• **TASK TO CARRY OUT**: Look in the material below for the line holding "Scan the image for the white charger". Set it down exactly, with each later line up to and including the line holding "gripper left finger?".

• **TASK MATERIAL**:
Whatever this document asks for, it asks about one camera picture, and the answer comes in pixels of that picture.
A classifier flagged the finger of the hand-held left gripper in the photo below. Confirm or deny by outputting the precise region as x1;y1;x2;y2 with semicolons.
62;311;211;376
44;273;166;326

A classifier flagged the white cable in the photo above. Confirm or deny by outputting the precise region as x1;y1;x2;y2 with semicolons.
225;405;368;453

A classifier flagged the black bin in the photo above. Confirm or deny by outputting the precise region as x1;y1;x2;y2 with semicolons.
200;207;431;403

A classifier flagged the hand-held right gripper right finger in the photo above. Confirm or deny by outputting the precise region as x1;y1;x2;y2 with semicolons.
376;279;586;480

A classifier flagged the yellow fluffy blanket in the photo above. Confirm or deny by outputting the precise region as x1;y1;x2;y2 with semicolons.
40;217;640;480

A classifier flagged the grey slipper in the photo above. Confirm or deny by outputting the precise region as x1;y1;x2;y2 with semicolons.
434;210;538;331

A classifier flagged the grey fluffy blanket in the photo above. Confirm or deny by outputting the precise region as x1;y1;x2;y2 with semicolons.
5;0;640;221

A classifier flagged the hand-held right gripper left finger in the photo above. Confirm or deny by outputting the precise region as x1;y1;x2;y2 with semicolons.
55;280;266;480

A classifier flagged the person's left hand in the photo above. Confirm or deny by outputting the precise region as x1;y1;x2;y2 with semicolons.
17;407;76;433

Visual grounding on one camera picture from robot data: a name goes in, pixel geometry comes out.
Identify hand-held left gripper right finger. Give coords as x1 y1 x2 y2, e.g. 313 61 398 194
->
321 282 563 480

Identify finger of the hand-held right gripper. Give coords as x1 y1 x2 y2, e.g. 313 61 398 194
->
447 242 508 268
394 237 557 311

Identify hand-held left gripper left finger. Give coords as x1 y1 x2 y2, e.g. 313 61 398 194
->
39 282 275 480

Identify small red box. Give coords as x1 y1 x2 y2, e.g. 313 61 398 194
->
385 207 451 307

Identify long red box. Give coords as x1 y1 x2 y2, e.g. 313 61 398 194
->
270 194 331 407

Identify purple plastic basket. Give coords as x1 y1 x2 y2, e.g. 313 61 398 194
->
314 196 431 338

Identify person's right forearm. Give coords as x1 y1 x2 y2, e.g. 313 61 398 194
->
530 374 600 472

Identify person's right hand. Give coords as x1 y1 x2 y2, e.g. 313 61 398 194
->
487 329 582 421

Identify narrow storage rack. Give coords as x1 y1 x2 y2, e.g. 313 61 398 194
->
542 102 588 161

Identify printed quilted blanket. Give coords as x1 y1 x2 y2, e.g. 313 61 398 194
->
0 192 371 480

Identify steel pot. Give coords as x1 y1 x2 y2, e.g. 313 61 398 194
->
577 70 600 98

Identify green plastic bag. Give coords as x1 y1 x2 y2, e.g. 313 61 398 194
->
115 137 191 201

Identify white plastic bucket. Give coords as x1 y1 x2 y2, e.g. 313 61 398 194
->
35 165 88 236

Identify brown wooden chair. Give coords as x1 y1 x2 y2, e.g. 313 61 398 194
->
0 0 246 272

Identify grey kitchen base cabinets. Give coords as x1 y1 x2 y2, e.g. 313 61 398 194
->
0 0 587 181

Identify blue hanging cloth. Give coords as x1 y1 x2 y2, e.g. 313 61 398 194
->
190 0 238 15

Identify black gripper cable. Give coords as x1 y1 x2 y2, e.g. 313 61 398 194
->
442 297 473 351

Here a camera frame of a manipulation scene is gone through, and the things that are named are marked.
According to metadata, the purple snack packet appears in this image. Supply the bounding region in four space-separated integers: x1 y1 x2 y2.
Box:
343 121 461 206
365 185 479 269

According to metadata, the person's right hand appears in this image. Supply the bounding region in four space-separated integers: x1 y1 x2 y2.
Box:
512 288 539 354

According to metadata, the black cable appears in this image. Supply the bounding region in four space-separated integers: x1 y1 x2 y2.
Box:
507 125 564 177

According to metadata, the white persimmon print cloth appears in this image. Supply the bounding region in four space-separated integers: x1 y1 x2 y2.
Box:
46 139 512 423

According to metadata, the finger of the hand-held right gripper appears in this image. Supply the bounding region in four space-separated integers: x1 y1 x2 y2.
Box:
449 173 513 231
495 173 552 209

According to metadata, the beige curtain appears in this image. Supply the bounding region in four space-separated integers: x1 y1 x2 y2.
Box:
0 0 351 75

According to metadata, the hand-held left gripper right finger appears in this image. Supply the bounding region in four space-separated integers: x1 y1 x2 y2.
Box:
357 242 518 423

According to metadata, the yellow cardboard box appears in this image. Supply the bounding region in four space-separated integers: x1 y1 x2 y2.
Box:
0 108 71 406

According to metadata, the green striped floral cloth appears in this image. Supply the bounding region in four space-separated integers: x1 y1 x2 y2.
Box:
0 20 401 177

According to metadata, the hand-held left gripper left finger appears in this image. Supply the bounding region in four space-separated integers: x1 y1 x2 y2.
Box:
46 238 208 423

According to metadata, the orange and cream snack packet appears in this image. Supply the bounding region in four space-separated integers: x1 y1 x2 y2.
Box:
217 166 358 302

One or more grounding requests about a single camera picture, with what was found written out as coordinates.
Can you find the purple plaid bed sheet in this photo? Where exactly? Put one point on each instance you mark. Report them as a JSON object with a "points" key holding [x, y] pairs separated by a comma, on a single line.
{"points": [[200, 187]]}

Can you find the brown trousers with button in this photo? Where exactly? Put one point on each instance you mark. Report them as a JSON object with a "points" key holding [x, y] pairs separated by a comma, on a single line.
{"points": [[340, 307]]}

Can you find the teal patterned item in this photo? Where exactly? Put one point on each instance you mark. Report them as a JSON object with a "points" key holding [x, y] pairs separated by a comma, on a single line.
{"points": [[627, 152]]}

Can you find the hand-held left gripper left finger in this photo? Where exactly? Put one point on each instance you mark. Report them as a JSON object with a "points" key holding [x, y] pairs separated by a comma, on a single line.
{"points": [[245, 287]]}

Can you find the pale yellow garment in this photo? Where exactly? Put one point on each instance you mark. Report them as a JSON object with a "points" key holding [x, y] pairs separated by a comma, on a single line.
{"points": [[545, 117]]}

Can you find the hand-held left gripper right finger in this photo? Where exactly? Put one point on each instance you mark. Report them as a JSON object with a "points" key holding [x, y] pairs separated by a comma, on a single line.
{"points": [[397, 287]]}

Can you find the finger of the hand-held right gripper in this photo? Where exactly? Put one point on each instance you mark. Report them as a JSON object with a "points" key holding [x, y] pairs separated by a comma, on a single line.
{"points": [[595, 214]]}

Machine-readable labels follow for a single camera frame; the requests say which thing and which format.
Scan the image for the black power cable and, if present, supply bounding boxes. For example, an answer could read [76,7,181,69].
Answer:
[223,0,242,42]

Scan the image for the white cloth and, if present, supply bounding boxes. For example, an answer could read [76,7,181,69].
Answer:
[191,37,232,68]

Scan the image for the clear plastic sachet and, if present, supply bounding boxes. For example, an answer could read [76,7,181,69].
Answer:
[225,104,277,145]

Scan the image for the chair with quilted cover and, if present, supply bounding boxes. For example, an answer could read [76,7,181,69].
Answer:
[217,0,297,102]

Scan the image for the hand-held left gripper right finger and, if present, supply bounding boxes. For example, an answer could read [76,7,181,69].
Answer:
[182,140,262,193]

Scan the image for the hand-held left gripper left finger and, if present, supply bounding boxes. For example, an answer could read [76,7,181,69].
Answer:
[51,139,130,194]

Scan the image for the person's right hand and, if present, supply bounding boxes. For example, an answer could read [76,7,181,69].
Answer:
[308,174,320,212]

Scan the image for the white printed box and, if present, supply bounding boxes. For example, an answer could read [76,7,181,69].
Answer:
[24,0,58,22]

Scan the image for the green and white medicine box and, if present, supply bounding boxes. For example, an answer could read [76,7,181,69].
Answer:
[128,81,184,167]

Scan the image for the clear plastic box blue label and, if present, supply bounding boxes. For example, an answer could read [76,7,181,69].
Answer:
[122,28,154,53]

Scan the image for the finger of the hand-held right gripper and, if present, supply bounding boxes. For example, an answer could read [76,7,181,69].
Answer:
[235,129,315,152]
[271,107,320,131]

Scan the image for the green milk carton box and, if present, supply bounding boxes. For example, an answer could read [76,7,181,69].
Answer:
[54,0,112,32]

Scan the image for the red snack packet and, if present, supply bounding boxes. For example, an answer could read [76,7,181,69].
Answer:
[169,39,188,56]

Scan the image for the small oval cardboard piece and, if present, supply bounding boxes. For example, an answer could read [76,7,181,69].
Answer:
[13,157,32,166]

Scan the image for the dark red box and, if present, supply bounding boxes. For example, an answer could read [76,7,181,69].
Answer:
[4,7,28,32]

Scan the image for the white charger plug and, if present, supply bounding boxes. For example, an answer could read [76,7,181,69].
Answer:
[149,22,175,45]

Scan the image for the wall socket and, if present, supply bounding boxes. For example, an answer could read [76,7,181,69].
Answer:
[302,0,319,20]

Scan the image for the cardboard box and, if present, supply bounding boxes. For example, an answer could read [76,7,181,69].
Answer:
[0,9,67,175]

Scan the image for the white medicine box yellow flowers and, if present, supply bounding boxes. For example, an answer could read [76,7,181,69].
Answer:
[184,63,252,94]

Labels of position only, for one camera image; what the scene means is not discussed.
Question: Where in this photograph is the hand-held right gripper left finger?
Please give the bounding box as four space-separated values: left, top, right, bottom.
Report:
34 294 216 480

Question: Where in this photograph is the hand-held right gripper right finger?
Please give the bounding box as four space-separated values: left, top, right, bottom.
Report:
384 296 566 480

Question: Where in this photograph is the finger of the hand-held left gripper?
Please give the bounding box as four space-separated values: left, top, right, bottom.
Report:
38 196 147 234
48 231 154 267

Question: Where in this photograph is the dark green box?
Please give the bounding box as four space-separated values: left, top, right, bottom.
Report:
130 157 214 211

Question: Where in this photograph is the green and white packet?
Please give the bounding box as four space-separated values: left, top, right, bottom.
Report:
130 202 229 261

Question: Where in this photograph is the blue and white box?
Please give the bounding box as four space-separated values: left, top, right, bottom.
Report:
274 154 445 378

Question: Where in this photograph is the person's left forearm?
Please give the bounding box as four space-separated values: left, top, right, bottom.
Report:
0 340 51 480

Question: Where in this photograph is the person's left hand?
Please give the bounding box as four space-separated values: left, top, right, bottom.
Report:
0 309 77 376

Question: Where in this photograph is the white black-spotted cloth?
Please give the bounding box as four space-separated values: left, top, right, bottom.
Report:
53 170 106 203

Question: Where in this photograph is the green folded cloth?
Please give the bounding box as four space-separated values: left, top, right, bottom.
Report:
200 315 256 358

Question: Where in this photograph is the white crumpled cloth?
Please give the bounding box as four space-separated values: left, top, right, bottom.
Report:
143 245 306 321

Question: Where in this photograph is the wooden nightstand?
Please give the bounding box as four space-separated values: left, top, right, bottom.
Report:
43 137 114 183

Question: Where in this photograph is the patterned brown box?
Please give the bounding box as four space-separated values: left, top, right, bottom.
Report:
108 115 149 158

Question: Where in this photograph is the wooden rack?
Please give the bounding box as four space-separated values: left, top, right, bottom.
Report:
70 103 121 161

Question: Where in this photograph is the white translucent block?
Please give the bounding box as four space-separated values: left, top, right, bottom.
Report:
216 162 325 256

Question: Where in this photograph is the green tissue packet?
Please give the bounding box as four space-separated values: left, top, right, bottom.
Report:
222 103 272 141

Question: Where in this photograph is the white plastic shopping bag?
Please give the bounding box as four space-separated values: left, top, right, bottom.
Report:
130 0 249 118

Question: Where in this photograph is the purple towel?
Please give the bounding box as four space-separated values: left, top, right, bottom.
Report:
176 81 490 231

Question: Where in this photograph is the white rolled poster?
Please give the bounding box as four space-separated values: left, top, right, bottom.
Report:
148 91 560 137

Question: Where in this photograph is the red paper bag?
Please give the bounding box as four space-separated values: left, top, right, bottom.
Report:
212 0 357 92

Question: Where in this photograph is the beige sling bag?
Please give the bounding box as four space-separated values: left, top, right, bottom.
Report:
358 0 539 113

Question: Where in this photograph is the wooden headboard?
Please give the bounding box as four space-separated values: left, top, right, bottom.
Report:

• **SOLUTION TO THIS TASK**:
Scan the image for the white charger plug and, if present, supply bounding boxes. For example, an answer could read [76,7,181,69].
Answer:
[149,22,175,45]

Scan the image for the wall socket and, if present, supply bounding boxes. For example, an answer could read [76,7,181,69].
Answer:
[302,0,319,20]

Scan the image for the cardboard box and, if present, supply bounding boxes. For example, an answer could read [76,7,181,69].
Answer:
[0,9,67,175]

Scan the image for the white medicine box yellow flowers and, if present, supply bounding boxes. For example, an answer could read [76,7,181,69].
Answer:
[184,63,252,94]

Labels of position only, for one camera image; what the scene means is not discussed.
Question: Where in this photograph is the hand-held right gripper left finger?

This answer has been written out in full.